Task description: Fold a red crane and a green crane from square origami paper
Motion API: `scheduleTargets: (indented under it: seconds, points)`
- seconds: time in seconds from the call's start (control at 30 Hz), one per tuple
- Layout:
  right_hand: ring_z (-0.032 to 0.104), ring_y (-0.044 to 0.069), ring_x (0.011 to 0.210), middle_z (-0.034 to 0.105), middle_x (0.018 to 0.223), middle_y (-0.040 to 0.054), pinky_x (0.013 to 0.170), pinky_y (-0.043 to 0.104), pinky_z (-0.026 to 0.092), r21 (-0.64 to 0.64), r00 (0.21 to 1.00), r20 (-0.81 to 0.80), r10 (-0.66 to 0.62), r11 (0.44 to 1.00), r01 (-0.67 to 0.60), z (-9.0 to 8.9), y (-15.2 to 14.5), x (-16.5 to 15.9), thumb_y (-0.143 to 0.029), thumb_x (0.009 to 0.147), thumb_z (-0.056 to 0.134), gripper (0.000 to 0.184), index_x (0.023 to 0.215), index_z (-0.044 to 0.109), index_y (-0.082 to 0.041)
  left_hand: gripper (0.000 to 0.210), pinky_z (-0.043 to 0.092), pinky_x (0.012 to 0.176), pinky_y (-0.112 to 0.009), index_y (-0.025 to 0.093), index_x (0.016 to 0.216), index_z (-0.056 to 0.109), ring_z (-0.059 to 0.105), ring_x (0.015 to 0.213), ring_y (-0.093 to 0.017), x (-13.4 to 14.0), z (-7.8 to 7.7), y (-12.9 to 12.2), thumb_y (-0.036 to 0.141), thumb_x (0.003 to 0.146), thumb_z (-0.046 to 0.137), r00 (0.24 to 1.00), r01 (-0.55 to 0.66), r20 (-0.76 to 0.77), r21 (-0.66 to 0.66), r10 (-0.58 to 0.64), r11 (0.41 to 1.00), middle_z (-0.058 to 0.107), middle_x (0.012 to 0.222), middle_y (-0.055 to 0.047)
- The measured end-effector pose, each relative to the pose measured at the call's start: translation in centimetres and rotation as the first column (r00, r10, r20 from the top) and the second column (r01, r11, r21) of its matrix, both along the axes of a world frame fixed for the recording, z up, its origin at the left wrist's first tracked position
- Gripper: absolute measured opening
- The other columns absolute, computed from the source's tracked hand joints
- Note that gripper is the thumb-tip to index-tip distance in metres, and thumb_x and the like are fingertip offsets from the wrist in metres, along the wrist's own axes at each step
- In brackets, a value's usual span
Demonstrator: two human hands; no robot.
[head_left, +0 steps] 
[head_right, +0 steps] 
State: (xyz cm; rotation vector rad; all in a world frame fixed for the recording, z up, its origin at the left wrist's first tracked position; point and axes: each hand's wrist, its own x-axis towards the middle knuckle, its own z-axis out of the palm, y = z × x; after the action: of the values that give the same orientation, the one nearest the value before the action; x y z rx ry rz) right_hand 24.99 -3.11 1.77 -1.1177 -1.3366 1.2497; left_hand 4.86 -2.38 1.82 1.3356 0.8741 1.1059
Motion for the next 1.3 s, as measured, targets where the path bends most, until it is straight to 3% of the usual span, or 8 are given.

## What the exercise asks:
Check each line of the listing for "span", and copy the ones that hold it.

## Exercise response:
- In brackets, a value's usual span
Motion for the next 1.3 s, as measured, targets where the path bends most, until it is straight to 3% of the usual span, or 8 are given.

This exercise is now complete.